• Task description: Only one stretch of the material below is wanted: everything from the line containing "(478, 337): 3.85" down to the line containing "Picture: 428 x", both ends included. Repeat it exactly and skip the pictures.
=== Input ===
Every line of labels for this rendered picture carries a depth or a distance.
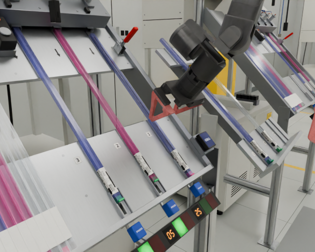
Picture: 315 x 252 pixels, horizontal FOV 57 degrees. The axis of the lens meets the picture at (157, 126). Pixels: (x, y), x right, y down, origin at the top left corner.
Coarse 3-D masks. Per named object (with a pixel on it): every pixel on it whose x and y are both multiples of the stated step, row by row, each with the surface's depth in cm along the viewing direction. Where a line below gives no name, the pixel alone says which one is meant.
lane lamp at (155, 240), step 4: (156, 236) 61; (148, 240) 59; (152, 240) 60; (156, 240) 60; (160, 240) 61; (152, 244) 59; (156, 244) 60; (160, 244) 60; (152, 248) 59; (156, 248) 59; (160, 248) 60; (164, 248) 60
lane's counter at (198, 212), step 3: (192, 207) 71; (195, 207) 71; (198, 207) 72; (192, 210) 70; (195, 210) 71; (198, 210) 71; (201, 210) 72; (195, 213) 70; (198, 213) 71; (201, 213) 71; (198, 216) 70; (201, 216) 71; (198, 219) 70
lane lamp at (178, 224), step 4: (176, 220) 66; (180, 220) 67; (176, 224) 65; (180, 224) 66; (176, 228) 65; (180, 228) 65; (184, 228) 66; (180, 232) 65; (184, 232) 65; (180, 236) 64
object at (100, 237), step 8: (208, 168) 78; (192, 176) 72; (184, 184) 69; (168, 192) 65; (152, 200) 62; (160, 200) 63; (144, 208) 59; (128, 216) 56; (136, 216) 57; (120, 224) 54; (104, 232) 52; (112, 232) 53; (88, 240) 49; (96, 240) 50; (80, 248) 48; (88, 248) 50
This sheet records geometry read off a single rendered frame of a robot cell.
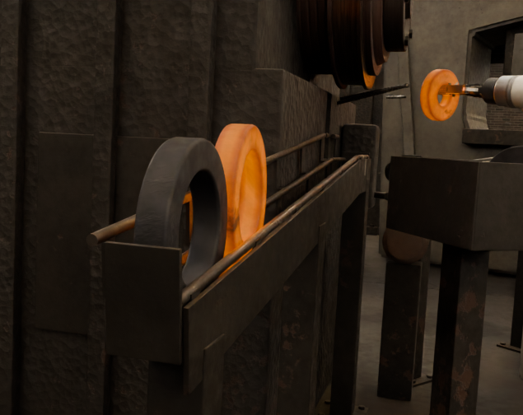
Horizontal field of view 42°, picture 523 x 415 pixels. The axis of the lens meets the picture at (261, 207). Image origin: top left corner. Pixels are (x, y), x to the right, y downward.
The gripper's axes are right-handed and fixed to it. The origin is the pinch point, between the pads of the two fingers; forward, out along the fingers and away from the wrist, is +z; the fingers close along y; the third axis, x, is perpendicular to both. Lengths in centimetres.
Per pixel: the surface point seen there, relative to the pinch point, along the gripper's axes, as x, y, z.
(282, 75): -4, -91, -31
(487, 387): -92, 14, -20
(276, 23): 7, -84, -19
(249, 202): -24, -118, -58
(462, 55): 33, 185, 124
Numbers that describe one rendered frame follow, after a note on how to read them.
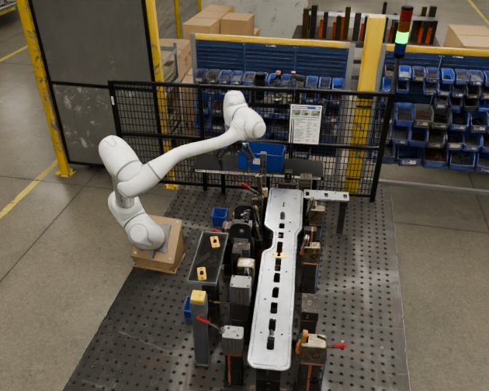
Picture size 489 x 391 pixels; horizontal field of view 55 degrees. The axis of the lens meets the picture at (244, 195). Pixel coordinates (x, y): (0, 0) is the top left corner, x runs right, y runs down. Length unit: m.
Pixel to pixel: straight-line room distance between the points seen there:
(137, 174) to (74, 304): 1.92
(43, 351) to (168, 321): 1.24
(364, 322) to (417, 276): 1.49
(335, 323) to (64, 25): 3.45
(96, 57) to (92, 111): 0.57
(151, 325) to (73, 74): 2.88
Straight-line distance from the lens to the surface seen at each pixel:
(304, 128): 3.28
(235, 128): 2.10
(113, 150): 2.24
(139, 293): 2.86
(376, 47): 3.14
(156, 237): 2.72
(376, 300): 2.85
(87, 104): 4.92
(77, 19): 4.64
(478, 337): 3.85
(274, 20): 9.06
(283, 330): 2.23
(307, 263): 2.66
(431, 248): 4.46
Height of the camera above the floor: 2.71
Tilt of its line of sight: 34 degrees down
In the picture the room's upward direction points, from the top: straight up
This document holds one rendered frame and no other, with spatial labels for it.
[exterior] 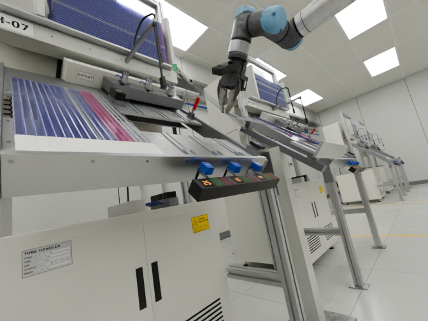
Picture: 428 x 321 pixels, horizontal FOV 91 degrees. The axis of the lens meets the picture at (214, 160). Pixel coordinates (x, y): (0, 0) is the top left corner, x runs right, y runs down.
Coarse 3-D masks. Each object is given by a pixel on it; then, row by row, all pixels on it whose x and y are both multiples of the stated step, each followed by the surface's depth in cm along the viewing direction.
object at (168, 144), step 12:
===
• Problem solution:
(478, 337): 3.85
(274, 20): 9.06
(283, 330): 2.23
(307, 263): 2.66
(431, 248): 4.46
Height of the camera above the floor: 2.71
Tilt of its line of sight: 34 degrees down
In the picture the room's upward direction points, from the top: straight up
This document holds one rendered frame and no other, with spatial labels for it.
[exterior] 
Picture: 428 x 321 pixels, horizontal FOV 91 degrees. The axis of the lens meets the picture at (214, 160). Pixel coordinates (x, y): (0, 0) is the top left corner, x runs right, y runs down.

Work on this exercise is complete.